Por exemplo, aqui nos EUA foi grande a censura quando Janet Jackson teve seus seios a mostra durante um show ao vivo. Isso obviamente nao se deve a que o publico americano nao tenha capacidade de julgar que nao era parte de um ato sexual, ou qualquer otra interpretacao, mas sim porque afetava uma audiencia que se supoe nao tinha o poder para fazer tal interpretacao --afinal isto ocorreu em canal publico e horario com restricoes para menores. O que ao meu parecer é bastante hipocrita mas faz parte da cultura deste pais. No nosso, o respeito ja passou das barreiras do aceitavel. Me parece que esta historia da censura, nao é uma questao de direito de expressao mas de responsabilidade e respeito ao retratar tais coisas. Que vc acharia de um carro alegorico expressando autrocidades aos corpos de seus avos, pais, filhos, irmaos? Os nazistas sim foram barbaros e em respeito a seus familiares voce deveria pensar mais antes de expressar sua opiniao, ainda mais como jornalista. Eu nem judia sou mas posso entender que qualquer tragedia, seja ela o Holocausto, o ataque das torres gemeas, os genocidios na Africa, a morte por fome ou descaso governamental e publico como no caso recente de acidentes aereos, etc. deve ser cuidadosamente revisado ao ser usado como inspiracao de arte; primeiro, para proteger os individuos da comunidade afetados por ela e segundo com a intencao de promover o entendimento nao o odio e a intolerancia. Me parece que neste carro a intencao era dubia e se o juizo publico é de uma camada da populacao ignorante isso so geraria mais intolerancia. Tambem me parece que a razao pela qual este carro foi censurado nao foi somente as imagens chocantes que indicavam corpos mortos mas tambem a falta de respeito e demostracao de indignacao contra estes atos.

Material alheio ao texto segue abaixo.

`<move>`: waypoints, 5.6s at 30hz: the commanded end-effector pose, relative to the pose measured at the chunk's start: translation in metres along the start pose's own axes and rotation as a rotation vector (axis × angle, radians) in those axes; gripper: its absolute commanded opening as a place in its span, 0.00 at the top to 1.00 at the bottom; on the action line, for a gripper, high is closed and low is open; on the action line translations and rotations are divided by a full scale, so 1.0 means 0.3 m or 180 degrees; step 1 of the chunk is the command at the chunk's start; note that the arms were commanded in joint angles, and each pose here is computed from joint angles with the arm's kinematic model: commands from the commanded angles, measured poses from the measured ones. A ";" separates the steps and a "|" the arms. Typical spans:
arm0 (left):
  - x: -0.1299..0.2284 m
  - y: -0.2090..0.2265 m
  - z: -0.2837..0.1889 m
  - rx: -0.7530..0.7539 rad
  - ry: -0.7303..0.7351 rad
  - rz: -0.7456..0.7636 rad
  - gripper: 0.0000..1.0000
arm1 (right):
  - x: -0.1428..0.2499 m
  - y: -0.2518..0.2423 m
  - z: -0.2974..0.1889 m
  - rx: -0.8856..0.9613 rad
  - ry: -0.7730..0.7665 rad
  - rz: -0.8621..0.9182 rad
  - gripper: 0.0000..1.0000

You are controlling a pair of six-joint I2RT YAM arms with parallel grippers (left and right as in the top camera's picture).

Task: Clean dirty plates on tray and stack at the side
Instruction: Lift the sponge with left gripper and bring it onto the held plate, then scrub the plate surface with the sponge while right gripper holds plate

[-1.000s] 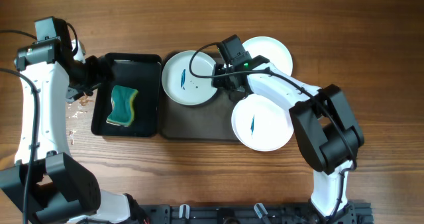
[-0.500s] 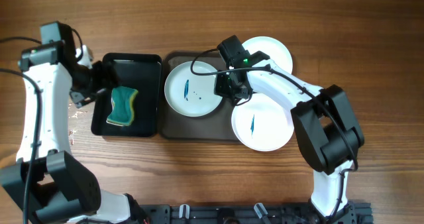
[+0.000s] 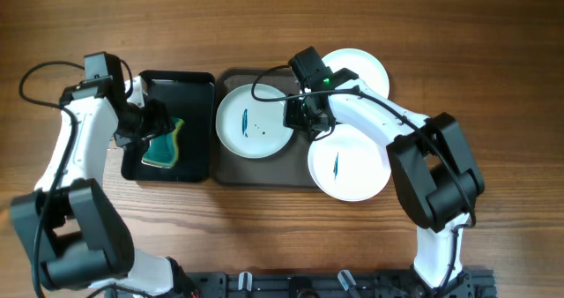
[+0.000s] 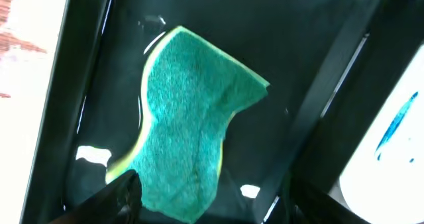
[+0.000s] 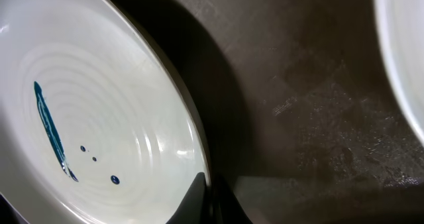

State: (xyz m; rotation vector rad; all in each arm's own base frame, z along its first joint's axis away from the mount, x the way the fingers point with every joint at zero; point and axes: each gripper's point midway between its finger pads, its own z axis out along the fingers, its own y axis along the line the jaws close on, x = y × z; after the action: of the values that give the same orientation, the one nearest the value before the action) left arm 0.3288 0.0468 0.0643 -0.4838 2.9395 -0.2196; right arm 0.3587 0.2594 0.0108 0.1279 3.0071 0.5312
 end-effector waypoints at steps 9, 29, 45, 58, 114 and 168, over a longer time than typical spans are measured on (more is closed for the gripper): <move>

Me perdoe, mas seu juizo, assim como o de otras pessoas aqui (apesar do alto nivel de educacao), realmente deixa muito a desejar... Eu respeito sua opiniao mas espero que seja capaz de entender que nem sempre a liberdade de expressao faz sentido. Se vc quer uma sociedade tal qual a americana que deixa grupos como o Ku Klux Klan existirem em base desta liberdade, mas que censura coisas naturais como um incidente no qual sao vistos o seios de uma cantora, entao voce esta certissimo e lhe aconselho que continue a dissiminar sua opiniao. So espero que pessoas tais essa juiza continuem a existir no Brasil pois isso me orgulha de dizer que sou brasileira apesar dos pesares!